0

I'm trying to extract an element from this site. More specifically, I am trying to extract the temperature.

This is the following element I am attempting to extract using BeautifulSoup4:

<p class="temperature">-1<span>°C</span></p>

The following is my python code that is supposed to extract the element from the mentioned site:

import requests
from bs4 import BeautifulSoup

url = requests.get('https://www.theweathernetwork.com/ca/weather/ontario/mississauga')

soup = BeautifulSoup(url.content, 'lxml')
 
print(soup.find_all('p', {'class':'temperature'}))
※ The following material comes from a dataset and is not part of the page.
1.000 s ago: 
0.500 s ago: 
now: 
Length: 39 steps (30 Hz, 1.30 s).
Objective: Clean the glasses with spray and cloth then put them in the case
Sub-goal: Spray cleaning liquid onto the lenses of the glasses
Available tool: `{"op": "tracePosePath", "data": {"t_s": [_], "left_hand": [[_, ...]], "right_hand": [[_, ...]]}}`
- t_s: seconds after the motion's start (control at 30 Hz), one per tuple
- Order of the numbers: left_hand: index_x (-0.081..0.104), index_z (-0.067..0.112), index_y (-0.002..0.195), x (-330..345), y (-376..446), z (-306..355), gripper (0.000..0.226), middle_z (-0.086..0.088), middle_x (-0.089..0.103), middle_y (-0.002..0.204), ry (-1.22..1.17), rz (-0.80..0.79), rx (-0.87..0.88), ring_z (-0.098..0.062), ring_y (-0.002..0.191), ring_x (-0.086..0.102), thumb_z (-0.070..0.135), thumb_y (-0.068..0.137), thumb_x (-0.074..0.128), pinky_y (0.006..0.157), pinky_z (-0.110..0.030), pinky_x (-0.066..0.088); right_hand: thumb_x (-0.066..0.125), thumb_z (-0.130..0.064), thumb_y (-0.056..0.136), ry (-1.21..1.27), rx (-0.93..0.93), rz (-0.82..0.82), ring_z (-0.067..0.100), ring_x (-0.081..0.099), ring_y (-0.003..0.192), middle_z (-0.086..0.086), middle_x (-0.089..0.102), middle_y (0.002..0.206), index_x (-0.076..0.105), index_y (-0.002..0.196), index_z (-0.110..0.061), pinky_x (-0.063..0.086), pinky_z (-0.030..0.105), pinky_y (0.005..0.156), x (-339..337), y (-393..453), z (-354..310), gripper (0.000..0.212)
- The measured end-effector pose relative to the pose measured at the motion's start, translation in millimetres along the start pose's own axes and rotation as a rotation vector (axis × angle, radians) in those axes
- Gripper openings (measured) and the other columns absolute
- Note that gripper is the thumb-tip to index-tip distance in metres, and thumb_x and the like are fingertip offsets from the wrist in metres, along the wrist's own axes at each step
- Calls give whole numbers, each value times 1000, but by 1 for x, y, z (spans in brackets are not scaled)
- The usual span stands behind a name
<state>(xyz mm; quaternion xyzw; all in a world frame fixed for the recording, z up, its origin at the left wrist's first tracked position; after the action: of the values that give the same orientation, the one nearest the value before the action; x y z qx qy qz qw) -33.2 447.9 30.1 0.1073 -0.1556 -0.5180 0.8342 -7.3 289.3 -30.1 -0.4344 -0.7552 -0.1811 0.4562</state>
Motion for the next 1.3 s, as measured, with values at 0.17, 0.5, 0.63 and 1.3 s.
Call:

And it just returns an empty array.

[]

I would be really appreciative if anyone could help me with this.

Note: I am new to python

Community
  • 1
  • 1
  • 1
    The detail you want is loaded via javascript so python-requests is not enough. It's coming out as empty because it **is** empty. What you're doing is web scraping. http://stackoverflow.com/questions/26393231/using-python-requests-with-javascript-pages – munsu Mar 17 '17 at 01:56
  • I see. So what library do you recommend I use to extract the data? – Curious Spider Mar 17 '17 at 02:04

1 Answers1

0

Okay, so as @RobinAnupol mentioned, you have several options depending on how similar you want to be to a real browser.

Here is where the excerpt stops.